One more appeal: “We need to know we haven’t lost you to the Radical Left. If you UNCHECK this box, we will have to tell Trump you’re a DEFECTOR & sided with the Dems.”

It is frequently said that Democrats and other anti-Trumpers have contempt for Trump voters. But think about it: Does anyone have more contempt for them than the Republican Party has shown here? Wouldn’t you be insulted? And if you’re a Trump man, or woman: Aren’t you?

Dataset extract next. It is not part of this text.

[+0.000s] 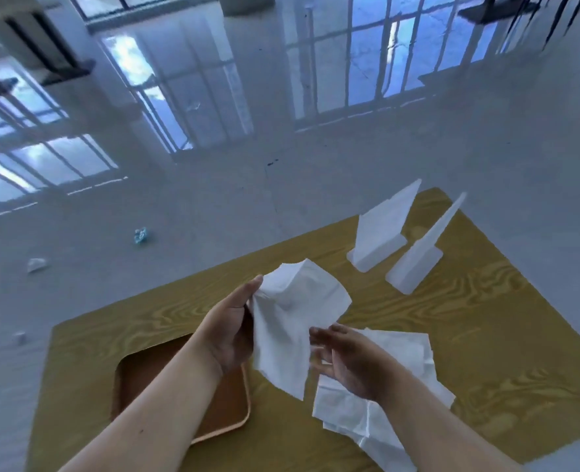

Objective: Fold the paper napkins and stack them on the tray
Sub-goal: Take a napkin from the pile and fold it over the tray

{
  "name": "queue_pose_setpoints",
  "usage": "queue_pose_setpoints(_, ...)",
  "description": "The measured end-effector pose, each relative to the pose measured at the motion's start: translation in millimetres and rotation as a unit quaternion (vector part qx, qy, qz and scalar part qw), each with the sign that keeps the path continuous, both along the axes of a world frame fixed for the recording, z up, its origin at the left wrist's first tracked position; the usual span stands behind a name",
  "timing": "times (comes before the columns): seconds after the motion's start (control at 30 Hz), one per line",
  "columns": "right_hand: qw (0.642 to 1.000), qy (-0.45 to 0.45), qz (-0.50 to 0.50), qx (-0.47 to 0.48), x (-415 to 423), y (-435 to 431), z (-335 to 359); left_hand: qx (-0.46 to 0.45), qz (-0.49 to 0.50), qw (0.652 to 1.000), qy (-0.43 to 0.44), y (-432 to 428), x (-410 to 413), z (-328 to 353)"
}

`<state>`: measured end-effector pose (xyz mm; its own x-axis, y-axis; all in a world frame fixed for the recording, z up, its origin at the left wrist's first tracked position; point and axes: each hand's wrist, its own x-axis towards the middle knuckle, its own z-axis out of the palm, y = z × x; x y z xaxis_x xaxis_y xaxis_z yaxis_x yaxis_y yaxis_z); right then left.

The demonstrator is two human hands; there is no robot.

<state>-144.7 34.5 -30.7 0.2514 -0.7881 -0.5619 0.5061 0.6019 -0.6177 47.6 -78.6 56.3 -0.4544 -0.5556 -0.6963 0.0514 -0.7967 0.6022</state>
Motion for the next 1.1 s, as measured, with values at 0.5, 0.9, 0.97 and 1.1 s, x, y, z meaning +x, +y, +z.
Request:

• Trump said that “the entire Database of Maricopa County in Arizona has been DELETED! This is illegal and the Arizona State Senate, who is leading the Forensic Audit, is up in arms.” The relevant county official, Stephen Richer — a Republican — responded, “We can’t indulge these insane lies any longer. As a party. As a state. As a country.”

Perfectly said. “We can’t indulge these insane lies any longer.” (But millions will.)

• Riccardo Muti has contributed something to musical lore. He is one of the most famous conductors in the world, a conductor who was once the music director of La Scala, in Milan. Another Riccardo, Riccardo Chailly, is currently the Scala capo. They had a confrontation in a dressing room the other night. The confrontation took place in a Scala dressing room, over Scala politics, essentially. You can read about the matter here. All I want to do is give you some language.

Said Muti to Chailly, “Fuori dai coglioni!” — meaning, in essence, “F*** off!” (Literally, it means, “Get out of my [testicles]!”

Fuori dai coglioni — yes, one for the ages.

• Stick with language, though of a milder kind. “Mum’s the word,” I said to a young friend (age about 25). He had never heard the expression — ever. He is a native-born American, and does not live under a rock. Another friend of mine told me that his niece had never heard “Keep it under your hat.”

Time passes, y’all, and language along with it . . .

• A speck of music? For a post on Eric Lu, a young American pianist who recently played a recital in Wigmore Hall (London), go here.

• On Saturday, I was walking through Riverside Park, in Manhattan. Some youngsters were handing out Andrew Yang literature. (He is running for mayor of New York.) “Would you like to meet Andrew?” they said. “Would you like to talk to him? He’s right over there.” I found it interesting that they refer to him as “Andrew.” That must be part of the political “brand.” (À la “Newt”?)

I snapped a quick pic:

Thank you for joining me today, everybody, and have a really good week. See you later.